Die Kommission hat sich an ihrer Sommersitzung mit den Turbulenzen im ETH-Bereich auseinandergesetzt.

Als Folge der Unruhen zunächst in der Reorganisation der ETH Zürich, dann rund um die Ernennung des neuen Präsidenten der ETH Zürich war das Bedürfnis der Kommission gross, sich mit den betroffenen Personen an einen Tisch zu setzen und sich über Art und Ausmass der Probleme aus erster Hand ins Bild setzen zu lassen.
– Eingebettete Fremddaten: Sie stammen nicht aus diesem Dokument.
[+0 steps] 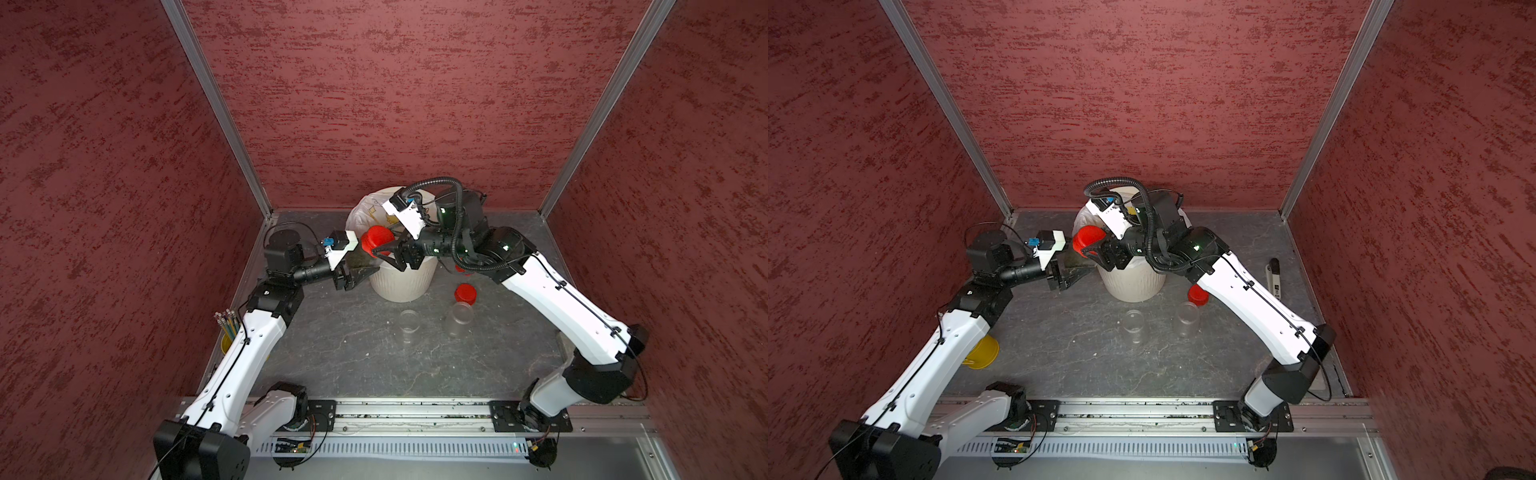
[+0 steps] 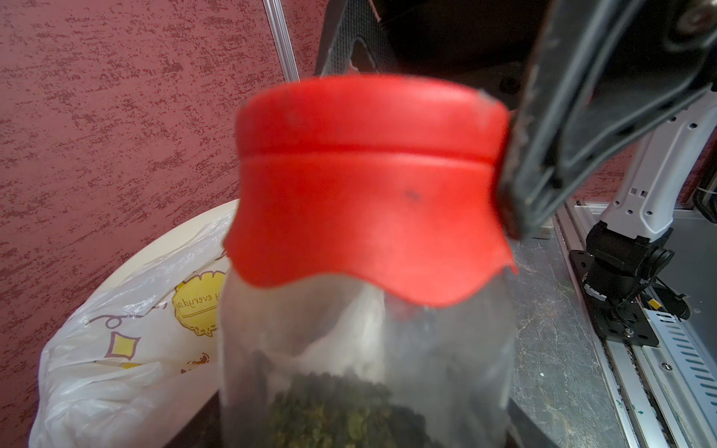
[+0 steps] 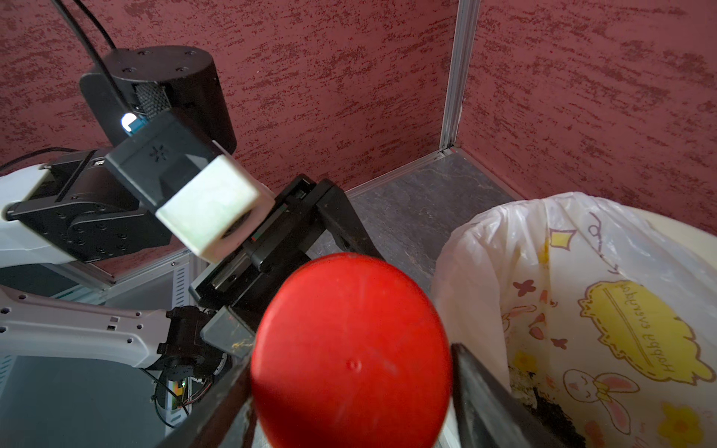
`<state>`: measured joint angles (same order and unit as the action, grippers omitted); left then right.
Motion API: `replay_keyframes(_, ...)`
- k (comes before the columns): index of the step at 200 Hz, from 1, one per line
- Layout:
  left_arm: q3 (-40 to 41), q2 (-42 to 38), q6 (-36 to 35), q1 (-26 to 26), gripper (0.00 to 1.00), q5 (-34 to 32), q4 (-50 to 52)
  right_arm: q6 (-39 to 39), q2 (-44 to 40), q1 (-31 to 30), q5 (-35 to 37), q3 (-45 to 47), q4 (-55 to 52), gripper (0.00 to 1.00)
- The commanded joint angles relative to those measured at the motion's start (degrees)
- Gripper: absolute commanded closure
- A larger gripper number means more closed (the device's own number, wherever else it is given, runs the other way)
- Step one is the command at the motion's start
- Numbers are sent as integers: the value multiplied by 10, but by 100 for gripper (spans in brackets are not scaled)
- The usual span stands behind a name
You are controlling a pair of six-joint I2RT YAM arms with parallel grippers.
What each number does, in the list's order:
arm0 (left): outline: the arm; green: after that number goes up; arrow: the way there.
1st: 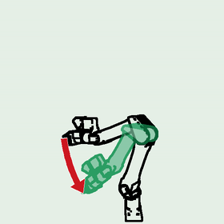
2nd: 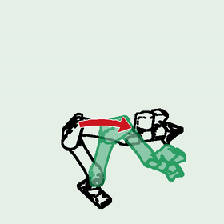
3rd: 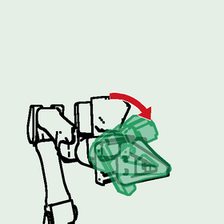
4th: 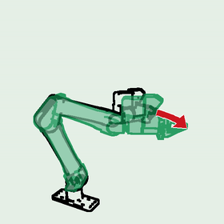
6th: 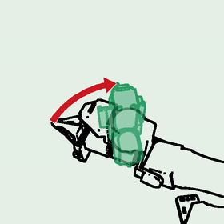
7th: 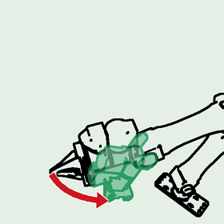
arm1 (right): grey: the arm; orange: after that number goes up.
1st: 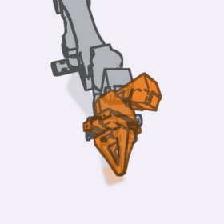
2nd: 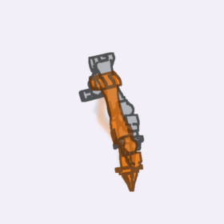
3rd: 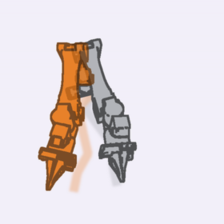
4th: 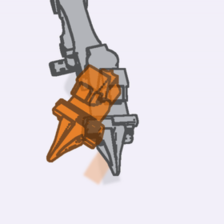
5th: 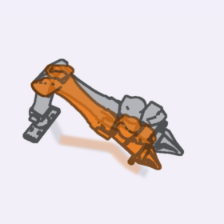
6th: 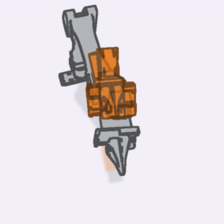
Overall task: Empty moldy tea leaves from jars
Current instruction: Pick up the jar from the center of the board, then screw the lid onto the jar.
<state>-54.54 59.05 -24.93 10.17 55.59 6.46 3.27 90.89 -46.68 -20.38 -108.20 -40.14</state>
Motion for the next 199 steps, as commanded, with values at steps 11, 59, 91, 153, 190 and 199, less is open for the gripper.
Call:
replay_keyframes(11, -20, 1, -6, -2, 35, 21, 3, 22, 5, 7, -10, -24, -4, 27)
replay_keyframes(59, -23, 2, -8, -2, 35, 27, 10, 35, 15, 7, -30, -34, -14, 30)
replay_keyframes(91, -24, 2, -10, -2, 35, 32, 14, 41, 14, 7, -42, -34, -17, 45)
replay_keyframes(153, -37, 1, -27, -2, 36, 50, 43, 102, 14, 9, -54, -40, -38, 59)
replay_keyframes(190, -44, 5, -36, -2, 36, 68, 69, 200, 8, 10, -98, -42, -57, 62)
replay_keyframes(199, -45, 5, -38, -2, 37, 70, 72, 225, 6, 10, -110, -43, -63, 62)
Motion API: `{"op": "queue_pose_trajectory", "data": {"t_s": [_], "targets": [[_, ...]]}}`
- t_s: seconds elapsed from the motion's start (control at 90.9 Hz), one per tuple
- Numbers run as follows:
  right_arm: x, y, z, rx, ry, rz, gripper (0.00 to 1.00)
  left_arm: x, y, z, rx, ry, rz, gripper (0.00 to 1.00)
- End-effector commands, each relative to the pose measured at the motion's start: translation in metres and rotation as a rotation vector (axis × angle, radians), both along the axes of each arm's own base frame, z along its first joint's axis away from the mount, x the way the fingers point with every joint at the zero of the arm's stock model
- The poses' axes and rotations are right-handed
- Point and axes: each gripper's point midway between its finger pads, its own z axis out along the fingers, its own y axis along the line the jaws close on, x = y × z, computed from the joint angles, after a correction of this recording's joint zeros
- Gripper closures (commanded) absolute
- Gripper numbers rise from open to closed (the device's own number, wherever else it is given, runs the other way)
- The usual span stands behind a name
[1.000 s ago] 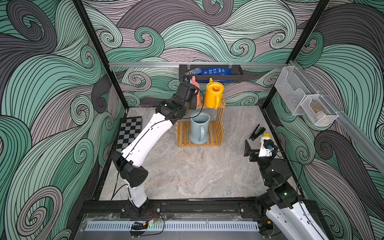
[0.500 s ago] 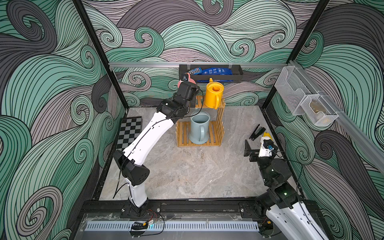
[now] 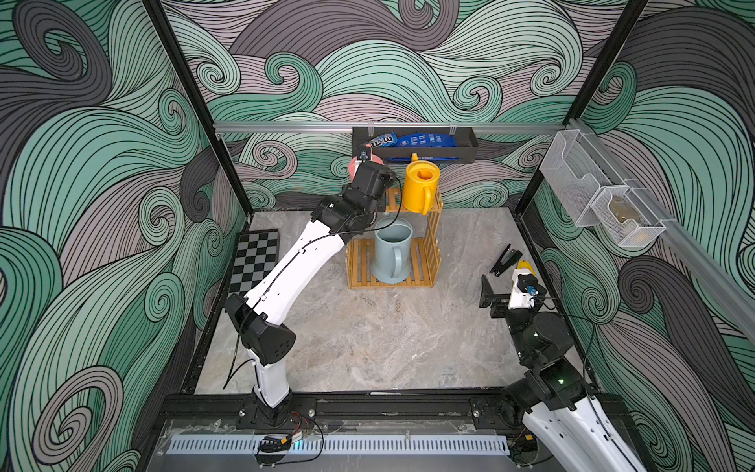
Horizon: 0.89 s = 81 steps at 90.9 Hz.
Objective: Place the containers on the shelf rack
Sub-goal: Place the spray bottle on the shelf.
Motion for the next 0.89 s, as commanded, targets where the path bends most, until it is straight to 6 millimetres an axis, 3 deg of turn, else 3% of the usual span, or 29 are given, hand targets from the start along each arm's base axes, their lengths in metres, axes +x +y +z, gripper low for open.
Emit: {"op": "queue_pose_trajectory", "data": {"t_s": [0.0,0.286,0.495,0.881], "targets": [[-0.001,-0.001,0.005,0.01,-0.019,-0.001,0.01,0.005,0.0,0.0,-0.025,0.003,0.004,0.87],[-0.001,-0.003,0.005,0.009,-0.019,-0.013,0.01,0.008,0.005,-0.003,-0.02,0.01,0.017,0.73],[-0.001,-0.003,0.005,0.01,-0.022,-0.011,0.01,0.004,0.005,0.0,-0.03,0.01,0.005,0.41],[-0.001,-0.001,0.006,0.011,-0.026,0.001,0.01,-0.016,0.015,0.026,-0.033,-0.034,-0.032,0.38]]}}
Die Gespräche mit der ETH-Leitung vertreten durch den ETH-Ratspräsidenten Prof. Alexander Zehnder, den Präsidenten der ETHZ a. i. Prof. Konrad Osterwalder und den Präsidenten der EPFL Prof. Patrick Aebischer waren aufschlussreich. Die wertvolle Aussprache bestätigte die Kommission in ihrer Wahrnehmung einer schweren Vertrauenskrise. Es wurde klar: Alle Führungsebenen haben Fehler gemacht. Die Kommission ist den genannten Persönlichkeiten dankbar für ihre Offenheit und auch für die von allen ausgesprochene Bereitschaft zur konstruktiven Zusammenarbeit. Deren übereinstimmend positiven Einschätzungen der neuen Ausgangslage mit dem designierten Präsidenten Prof. Ralph Eichler stimmen die Kommission optimistisch und sie beabsichtigt, ihn bald nach seinem Amtsantritt ebenfalls zu einem Gespräch einzuladen.

Die Kommission tagte am 5. Juli 2007 unter dem Vorsitz von Ständerätin Anita Fetz (SP/BS) und teilweise in Anwesenheit von Bundesrat Pascal Couchepin in Bern.